How Not to Obtain Online Consent, or Why Panera Bread Owes Me Free Muffins
When I need to edit an article, I will sometimes park myself at a booth at the local Panera Bread, sipping the decent coffee, snacking on the beautiful (notice I didn’t say tasty) pastries, and using the free WiFi. Long ago, I noticed that Panera had made a stupid technological mistake that probably strips it of the right to manage its network lawfully.
Panera tries to extract consent from its users using what is known as a captive portal, the same method used by most hotel and airport WiFi network providers. When a Panera WiFi user first tries to connect to any website, Panera’s computers redirect her instead to its own web page with a link to its terms of service (ToS). Only when the user clicks “I agree” may she start surfing.
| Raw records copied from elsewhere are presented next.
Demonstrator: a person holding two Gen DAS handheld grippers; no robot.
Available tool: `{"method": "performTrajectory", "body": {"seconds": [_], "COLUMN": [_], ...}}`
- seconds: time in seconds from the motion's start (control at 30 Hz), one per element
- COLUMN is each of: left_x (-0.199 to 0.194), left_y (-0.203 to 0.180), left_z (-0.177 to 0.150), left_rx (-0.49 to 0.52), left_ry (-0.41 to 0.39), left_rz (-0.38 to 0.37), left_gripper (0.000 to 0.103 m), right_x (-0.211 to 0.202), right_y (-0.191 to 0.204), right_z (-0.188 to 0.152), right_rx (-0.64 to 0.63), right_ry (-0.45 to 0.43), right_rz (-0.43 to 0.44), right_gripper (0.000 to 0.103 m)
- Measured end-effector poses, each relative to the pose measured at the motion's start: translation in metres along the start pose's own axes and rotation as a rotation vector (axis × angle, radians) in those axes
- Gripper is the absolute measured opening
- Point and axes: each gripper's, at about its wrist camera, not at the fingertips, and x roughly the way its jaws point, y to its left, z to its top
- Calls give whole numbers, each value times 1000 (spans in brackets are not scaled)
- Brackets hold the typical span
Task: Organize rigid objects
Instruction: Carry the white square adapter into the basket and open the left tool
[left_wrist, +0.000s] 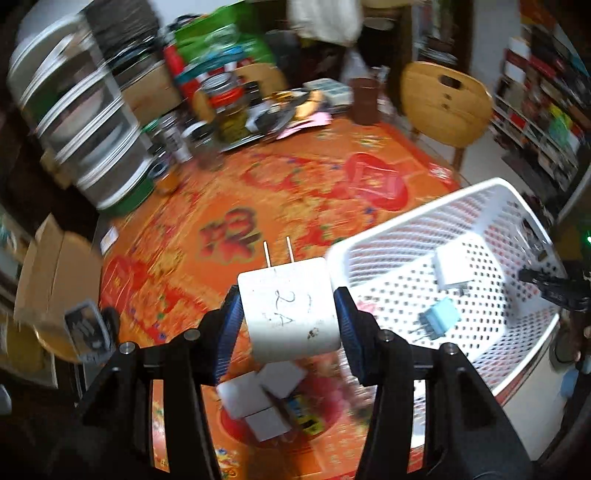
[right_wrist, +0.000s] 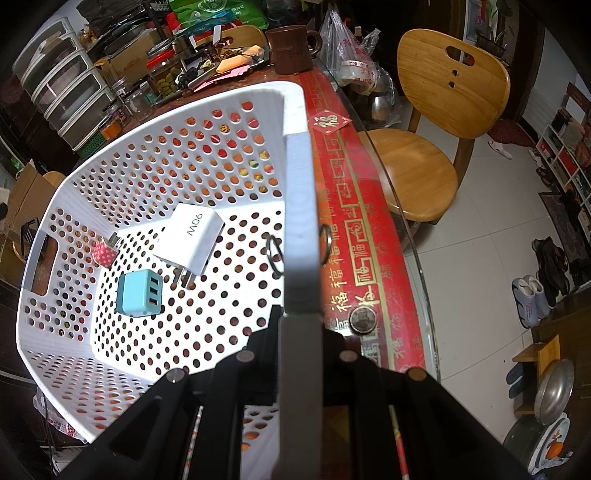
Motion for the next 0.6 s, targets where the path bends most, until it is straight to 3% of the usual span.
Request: {"method": "performTrajectory", "body": {"seconds": [0.3, 0.6], "left_x": [21, 99], "left_y": [-115, -172], "left_z": [16, 14], "left_rx": [206, 333], "left_ry": [21, 175], "left_rz": [17, 29], "left_gripper": [47, 47], "right_x": [0, 0], "right_y": [1, 1], "right_z": [0, 0], "right_rx": [-3, -3], "right_ry": [1, 1], "right_rz": [1, 2], "right_gripper": [13, 13]}}
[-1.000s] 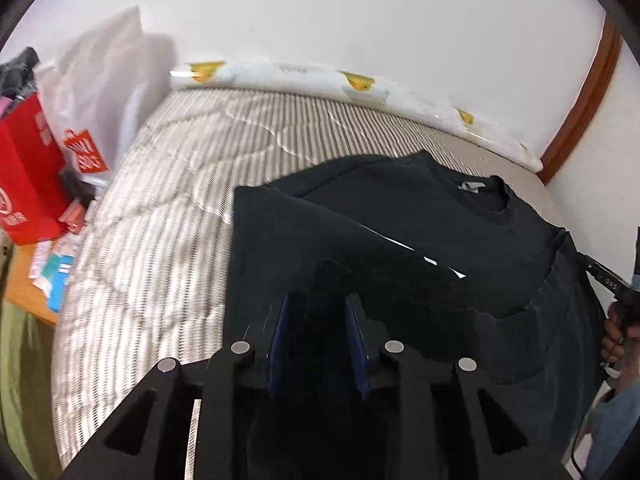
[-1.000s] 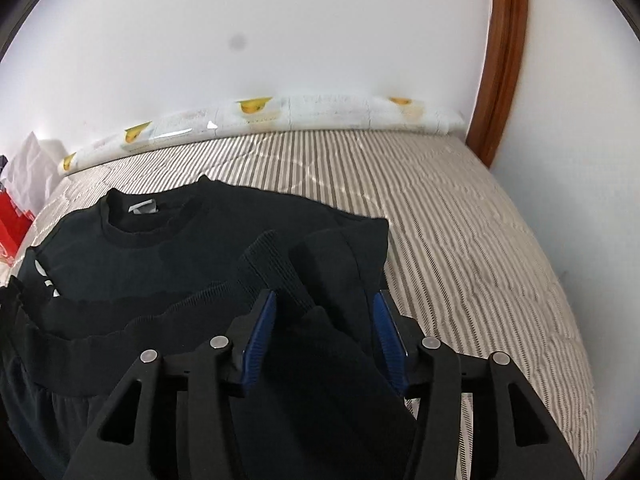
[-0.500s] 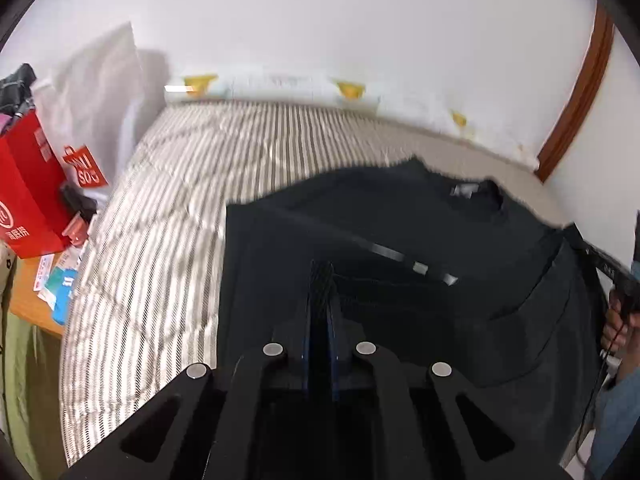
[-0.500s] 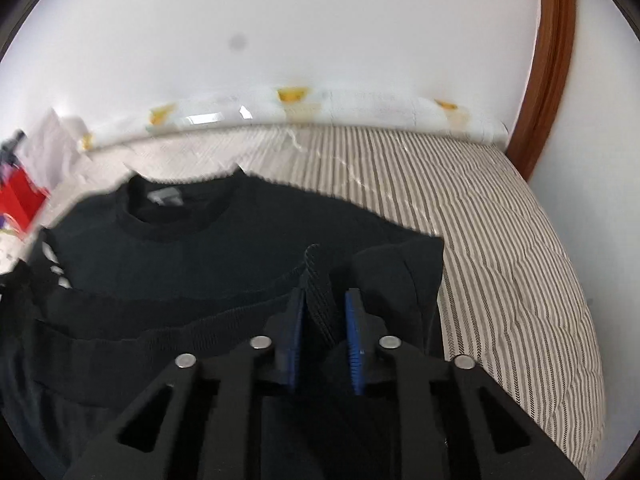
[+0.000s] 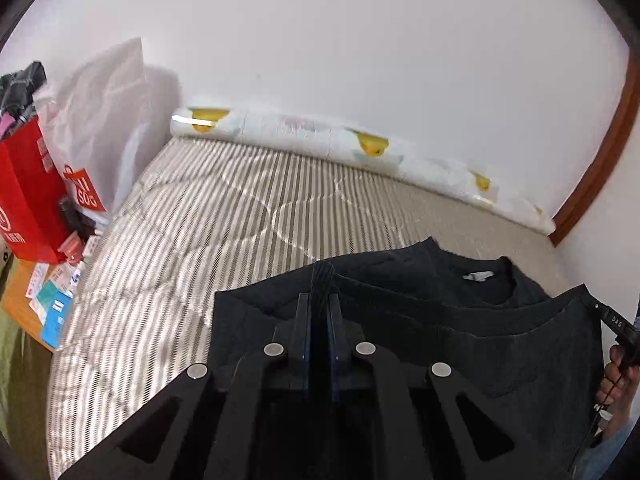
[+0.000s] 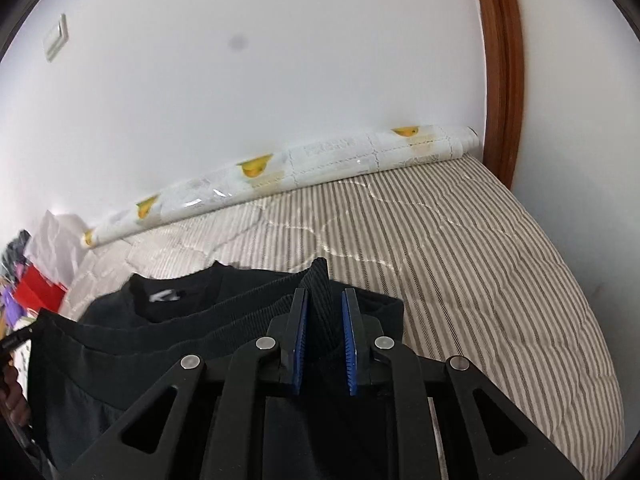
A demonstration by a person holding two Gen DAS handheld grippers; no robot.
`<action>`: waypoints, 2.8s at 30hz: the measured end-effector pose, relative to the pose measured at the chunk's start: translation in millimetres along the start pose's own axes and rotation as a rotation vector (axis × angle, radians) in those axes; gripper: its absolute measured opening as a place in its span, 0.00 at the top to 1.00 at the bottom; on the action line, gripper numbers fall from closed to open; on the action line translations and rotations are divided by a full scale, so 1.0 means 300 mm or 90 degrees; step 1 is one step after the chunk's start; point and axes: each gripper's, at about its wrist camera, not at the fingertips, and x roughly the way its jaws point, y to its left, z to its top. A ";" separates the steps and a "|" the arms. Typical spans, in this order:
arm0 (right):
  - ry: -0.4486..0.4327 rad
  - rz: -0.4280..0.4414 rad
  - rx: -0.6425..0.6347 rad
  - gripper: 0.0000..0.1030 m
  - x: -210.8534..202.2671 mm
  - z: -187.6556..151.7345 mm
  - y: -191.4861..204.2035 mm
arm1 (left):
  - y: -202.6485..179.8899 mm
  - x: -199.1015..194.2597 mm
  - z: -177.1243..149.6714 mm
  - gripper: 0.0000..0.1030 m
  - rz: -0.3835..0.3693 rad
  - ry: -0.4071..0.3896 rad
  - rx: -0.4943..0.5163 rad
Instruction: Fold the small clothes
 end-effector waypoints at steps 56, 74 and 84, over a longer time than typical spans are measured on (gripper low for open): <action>0.043 -0.021 -0.233 0.62 -0.290 -0.691 0.653 | 0.286 -0.411 -0.697 0.45 -0.113 0.046 -0.116; 0.025 0.007 -0.232 0.62 -0.463 -0.770 0.592 | 0.215 -0.320 -0.610 0.46 -0.122 0.030 -0.129; -0.010 -0.014 -0.165 0.62 -0.508 -0.720 0.453 | 0.191 -0.344 -0.583 0.86 -0.058 0.008 -0.120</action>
But if Panera ever tried to enforce its WiFi ToS–say it got caught monitoring user communications and had to defend against a wiretapping lawsuit or say it was sued for banning a user suspected of downloading porn in violation of the ToS–a court should probably hold that its ToS are unenforceable. Panera has made a simple web design mistake that introduces doubt about what terms are being agreed to by its users.
Like many sites, Panera displays the ToS within a text box. It probably does this to save screen real estate: with a text box, it can allow the user to scroll through a smallish-square rather than be faced with a dauntingly long web page. But carelessly, Panera made its text box EDITABLE! To see what I mean, compare the two text boxes below:
At the very least, Panera will have a hard time proving to a court that a particular customer didn’t delete all of the ToS before clicking “I agree.” But, there is a crazier possibility: Every time I am faced with Panera’s editable ToS, I delete all of the text and replace it with a proposed contract of my own. Here are some of the contracts I have proposed:
- “By allowing me to surf the web using your network, you agree to give me one free muffin every day for the rest of my life.”
- “By allowing me to surf the web using your network, you agree to name me CEO of Panera Bread for a day. I choose next Tuesday.”
- “By allowing me to surf the web using your network, you agree to change the name of your company to Pantera Bread, and the name of your ‘Frontega Chicken’ sandwich to ‘Cowboys from Hell’ Sandwich.'”
I know enough about the http protocol and cgi-bin to know that my modified ToSes probably get transmitted back to a Panera, er, Pantera web server. Are my contracts enforceable? Probably not. But my arguments for enforceability sound no less ridiculous than some of the arguments made by those seeking to enforce click-wrap and buried ToS “contracts”.
Excuse me while I go try to claim a free muffin.